● Assignment: Find the string "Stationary" in the entries and copy each line that has it.

● Stored records:
--------------------------------
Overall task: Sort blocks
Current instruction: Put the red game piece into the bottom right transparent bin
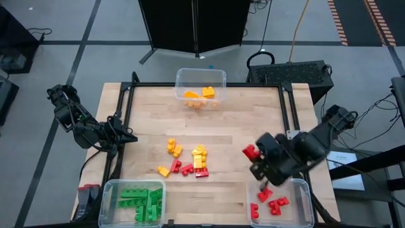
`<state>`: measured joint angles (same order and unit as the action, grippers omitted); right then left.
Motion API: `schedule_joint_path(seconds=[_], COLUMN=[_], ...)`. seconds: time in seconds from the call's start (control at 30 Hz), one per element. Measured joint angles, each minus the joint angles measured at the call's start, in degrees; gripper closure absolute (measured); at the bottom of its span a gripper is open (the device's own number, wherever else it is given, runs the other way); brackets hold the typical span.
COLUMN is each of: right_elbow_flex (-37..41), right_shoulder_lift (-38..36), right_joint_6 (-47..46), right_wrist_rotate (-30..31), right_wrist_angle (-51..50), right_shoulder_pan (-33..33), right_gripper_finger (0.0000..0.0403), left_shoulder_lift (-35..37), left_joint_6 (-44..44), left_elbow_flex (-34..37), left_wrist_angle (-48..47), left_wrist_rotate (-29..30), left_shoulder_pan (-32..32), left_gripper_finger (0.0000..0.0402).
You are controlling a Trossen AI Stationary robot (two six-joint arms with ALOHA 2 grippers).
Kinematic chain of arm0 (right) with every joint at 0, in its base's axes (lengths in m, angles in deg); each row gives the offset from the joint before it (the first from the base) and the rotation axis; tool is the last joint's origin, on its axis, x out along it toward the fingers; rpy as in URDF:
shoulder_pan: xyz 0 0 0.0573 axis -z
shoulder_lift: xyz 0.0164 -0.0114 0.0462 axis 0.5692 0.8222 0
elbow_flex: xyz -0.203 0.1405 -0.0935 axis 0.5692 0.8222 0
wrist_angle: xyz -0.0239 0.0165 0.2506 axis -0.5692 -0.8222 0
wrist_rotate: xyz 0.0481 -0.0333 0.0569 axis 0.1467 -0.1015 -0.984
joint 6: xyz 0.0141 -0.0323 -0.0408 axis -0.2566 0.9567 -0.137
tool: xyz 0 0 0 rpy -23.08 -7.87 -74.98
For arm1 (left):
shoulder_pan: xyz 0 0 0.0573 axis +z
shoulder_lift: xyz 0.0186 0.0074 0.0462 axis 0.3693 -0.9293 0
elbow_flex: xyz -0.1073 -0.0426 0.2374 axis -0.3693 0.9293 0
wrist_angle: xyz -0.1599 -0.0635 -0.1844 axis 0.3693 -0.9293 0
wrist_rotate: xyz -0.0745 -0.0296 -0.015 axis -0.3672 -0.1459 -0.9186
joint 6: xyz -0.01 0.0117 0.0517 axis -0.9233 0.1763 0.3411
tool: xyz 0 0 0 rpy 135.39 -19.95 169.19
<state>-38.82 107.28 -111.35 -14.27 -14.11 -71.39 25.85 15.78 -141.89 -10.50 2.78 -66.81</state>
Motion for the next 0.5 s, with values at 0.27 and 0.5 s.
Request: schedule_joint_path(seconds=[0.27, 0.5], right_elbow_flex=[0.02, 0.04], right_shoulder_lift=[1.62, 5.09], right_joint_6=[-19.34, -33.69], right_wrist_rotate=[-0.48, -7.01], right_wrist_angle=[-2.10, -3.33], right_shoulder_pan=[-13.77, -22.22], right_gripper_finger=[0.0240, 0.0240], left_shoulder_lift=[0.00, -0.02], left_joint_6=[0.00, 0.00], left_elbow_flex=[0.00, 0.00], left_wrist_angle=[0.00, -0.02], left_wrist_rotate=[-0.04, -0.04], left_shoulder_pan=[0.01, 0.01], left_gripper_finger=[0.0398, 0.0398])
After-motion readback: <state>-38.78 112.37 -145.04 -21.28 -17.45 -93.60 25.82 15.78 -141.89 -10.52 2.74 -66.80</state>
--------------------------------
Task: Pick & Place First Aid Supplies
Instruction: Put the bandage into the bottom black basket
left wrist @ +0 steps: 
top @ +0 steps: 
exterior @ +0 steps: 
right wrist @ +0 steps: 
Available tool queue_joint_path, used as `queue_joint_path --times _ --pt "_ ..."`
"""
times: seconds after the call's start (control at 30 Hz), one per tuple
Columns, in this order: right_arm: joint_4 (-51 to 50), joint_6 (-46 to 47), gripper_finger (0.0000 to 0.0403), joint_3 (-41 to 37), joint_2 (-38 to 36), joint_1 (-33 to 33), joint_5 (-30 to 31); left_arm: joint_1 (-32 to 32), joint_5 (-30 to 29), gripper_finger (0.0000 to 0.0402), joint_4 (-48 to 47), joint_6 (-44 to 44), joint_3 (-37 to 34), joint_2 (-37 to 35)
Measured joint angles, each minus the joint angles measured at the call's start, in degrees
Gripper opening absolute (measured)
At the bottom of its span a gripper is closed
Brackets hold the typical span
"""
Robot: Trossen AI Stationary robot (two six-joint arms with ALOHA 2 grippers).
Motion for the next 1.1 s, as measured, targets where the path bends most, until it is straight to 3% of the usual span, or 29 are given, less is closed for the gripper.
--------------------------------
● Result of this task:
You are controlling a Trossen AI Stationary robot (two six-joint arms with ALOHA 2 grippers).
Robot: Trossen AI Stationary robot (two six-joint arms with ALOHA 2 grippers).

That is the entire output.